#### What needs to be done
Every record must be written out once more, with nothing added or omitted.

#### Data to use
========================
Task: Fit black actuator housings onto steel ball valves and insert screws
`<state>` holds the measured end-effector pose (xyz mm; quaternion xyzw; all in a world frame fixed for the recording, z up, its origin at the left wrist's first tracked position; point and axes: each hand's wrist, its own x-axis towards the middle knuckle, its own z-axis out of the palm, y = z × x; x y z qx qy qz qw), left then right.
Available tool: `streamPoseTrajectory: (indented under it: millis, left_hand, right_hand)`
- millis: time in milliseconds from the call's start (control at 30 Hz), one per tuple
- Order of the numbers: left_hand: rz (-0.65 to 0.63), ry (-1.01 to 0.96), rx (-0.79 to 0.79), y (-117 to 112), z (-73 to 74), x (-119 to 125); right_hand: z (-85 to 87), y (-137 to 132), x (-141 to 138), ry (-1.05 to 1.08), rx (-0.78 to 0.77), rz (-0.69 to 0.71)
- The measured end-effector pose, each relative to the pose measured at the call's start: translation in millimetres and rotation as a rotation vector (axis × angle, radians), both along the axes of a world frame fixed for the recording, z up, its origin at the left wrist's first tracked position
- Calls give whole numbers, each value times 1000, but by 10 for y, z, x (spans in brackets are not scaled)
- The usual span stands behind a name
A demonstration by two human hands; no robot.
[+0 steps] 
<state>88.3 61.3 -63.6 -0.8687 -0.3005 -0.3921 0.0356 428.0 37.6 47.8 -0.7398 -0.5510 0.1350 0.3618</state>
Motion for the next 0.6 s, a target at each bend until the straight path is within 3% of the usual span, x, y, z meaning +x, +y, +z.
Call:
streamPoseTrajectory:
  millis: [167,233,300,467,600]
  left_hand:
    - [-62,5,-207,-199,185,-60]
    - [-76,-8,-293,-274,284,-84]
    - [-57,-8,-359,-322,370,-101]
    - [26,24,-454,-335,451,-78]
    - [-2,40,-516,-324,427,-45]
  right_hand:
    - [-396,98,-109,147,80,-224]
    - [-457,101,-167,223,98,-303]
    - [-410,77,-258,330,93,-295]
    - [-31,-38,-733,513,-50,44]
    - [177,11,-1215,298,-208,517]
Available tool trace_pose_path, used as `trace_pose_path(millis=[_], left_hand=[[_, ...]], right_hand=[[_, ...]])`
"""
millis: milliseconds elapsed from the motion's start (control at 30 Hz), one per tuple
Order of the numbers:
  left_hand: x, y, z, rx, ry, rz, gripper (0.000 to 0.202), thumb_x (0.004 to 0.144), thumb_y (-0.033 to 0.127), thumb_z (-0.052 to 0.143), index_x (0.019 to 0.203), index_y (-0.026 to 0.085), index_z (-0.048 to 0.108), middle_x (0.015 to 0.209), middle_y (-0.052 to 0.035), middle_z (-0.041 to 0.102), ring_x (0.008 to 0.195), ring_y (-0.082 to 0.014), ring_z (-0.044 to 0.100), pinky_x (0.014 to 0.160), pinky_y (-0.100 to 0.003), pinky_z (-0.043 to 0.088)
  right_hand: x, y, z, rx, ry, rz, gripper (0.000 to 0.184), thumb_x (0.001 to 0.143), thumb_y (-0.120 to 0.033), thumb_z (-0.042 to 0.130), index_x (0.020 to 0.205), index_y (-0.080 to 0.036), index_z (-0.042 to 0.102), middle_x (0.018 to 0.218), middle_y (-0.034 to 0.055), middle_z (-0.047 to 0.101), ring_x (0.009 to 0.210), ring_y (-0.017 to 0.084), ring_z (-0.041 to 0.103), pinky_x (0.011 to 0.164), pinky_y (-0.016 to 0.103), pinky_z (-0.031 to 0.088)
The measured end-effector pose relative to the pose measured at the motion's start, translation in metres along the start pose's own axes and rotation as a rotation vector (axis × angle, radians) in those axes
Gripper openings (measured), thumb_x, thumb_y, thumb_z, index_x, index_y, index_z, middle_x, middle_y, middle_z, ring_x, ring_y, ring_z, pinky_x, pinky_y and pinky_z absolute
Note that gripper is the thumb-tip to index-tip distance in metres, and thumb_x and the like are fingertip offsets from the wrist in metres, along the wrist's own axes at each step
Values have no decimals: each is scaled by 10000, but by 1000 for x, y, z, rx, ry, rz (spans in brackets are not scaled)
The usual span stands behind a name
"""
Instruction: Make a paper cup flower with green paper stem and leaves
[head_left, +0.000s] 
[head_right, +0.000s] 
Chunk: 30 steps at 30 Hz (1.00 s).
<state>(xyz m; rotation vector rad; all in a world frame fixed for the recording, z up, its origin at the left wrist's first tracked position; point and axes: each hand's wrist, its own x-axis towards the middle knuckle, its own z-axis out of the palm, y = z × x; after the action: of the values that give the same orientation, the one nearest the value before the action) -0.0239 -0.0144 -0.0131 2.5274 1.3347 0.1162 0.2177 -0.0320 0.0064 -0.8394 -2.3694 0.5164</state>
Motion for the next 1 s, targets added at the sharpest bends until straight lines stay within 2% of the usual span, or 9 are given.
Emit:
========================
#### Solution for this task
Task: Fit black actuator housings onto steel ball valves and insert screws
`<state>` holds the measured end-effector pose (xyz mm; quaternion xyzw; all in a world frame fixed for the recording, z up, its origin at the left wrist's first tracked position; point and axes: each hand's wrist, its own x-axis towards the middle knuckle, its own z-axis out of the palm, y = z × x; x y z qx qy qz qw), left then right.
Available tool: `streamPoseTrajectory: (indented under it: millis, left_hand, right_hand)`
- millis: time in milliseconds from the call's start (control at 30 Hz), one per tuple
- Order of the numbers: left_hand: rz (-0.65 to 0.63), ry (-1.01 to 0.96), rx (-0.79 to 0.79), y (-117 to 112), z (-73 to 74), x (-119 to 125); right_hand: z (-85 to 87), y (-137 to 132), x (-141 to 138), ry (-1.05 to 1.08), rx (-0.78 to 0.77), rz (-0.69 to 0.71)
- The measured end-effector pose, each relative to the pose measured at the call's start: translation in millimetres and rotation as a rotation vector (axis × angle, radians), both along the axes of a world frame fixed for the recording, z up, its origin at the left wrist's first tracked position
- Calls give whole numbers, each value times 1000, but by 10 for y, z, x (spans in brackets are not scaled)
- The usual span stands behind a name
A demonstration by two human hands; no robot.
[+0 steps] 
<state>88.3 61.3 -63.6 -0.8687 -0.3005 -0.3921 0.0356 428.0 37.6 47.8 -0.7398 -0.5510 0.1350 0.3618</state>
Motion for the next 0.6 s, a target at each bend until the straight path is within 3% of the usual span, x, y, z meaning +x, +y, +z.
Call:
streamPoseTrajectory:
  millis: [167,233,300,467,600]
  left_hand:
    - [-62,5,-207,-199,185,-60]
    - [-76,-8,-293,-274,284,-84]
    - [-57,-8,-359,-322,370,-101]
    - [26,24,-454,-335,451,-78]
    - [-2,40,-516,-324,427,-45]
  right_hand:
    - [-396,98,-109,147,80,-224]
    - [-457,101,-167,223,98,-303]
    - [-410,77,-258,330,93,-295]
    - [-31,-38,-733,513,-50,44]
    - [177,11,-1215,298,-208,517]
Available tool trace_pose_path, used as `trace_pose_path(millis=[_], left_hand=[[_, ...]], right_hand=[[_, ...]])`
"""
millis: milliseconds elapsed from the motion's start (control at 30 Hz), one per tuple
Order of the numbers:
  left_hand: x, y, z, rx, ry, rz, gripper (0.000 to 0.202), thumb_x (0.004 to 0.144), thumb_y (-0.033 to 0.127), thumb_z (-0.052 to 0.143), index_x (0.019 to 0.203), index_y (-0.026 to 0.085), index_z (-0.048 to 0.108), middle_x (0.015 to 0.209), middle_y (-0.052 to 0.035), middle_z (-0.041 to 0.102), ring_x (0.008 to 0.195), ring_y (-0.082 to 0.014), ring_z (-0.044 to 0.100), pinky_x (0.014 to 0.160), pinky_y (-0.100 to 0.003), pinky_z (-0.043 to 0.088)
  right_hand: x, y, z, rx, ry, rz, gripper (0.000 to 0.184), thumb_x (0.001 to 0.143), thumb_y (-0.120 to 0.033), thumb_z (-0.042 to 0.130), index_x (0.020 to 0.205), index_y (-0.080 to 0.036), index_z (-0.042 to 0.102), middle_x (0.018 to 0.218), middle_y (-0.034 to 0.055), middle_z (-0.047 to 0.101), ring_x (0.009 to 0.210), ring_y (-0.017 to 0.084), ring_z (-0.041 to 0.103), pinky_x (0.011 to 0.164), pinky_y (-0.016 to 0.103), pinky_z (-0.031 to 0.088)
The measured end-effector pose relative to the pose measured at the motion's start, translation in metres along the start pose's own axes and rotation as a rotation vector (axis × angle, radians) in those axes
Gripper openings (measured), thumb_x, thumb_y, thumb_z, index_x, index_y, index_z, middle_x, middle_y, middle_z, ring_x, ring_y, ring_z, pinky_x, pinky_y and pinky_z absolute
Note that gripper is the thumb-tip to index-tip distance in metres, and thumb_x and the like are fingertip offsets from the wrist in metres, along the wrist's own axes at each step
Values have no decimals: each is scaled by 10000, but by 1000 for x, y, z, rx, ry, rz (spans in brackets are not scaled)
The usual span stands behind a name
"""
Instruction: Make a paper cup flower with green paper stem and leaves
[head_left, +0.000s] 
[head_right, +0.000s] 
Chunk: 30 steps at 30 Hz (1.00 s).
<state>(xyz m; rotation vector rad; all in a world frame fixed for the recording, z up, its origin at the left wrist's first tracked position; point and axes: each hand's wrist, its own x-axis towards the middle knuckle, its own z-axis out of the palm, y = z × x; after the action: of the values that give the same orientation, the one nearest the value before the action) -0.0239 -0.0144 -0.0131 2.5274 1.3347 0.1162 0.2177 -0.0320 0.0064 -0.8394 -2.3694 0.5164</state>
Motion for the next 1 s, targets added at the sharpest bends until straight lines stay within 2% of the usual span, or 9 are given.
Emit:

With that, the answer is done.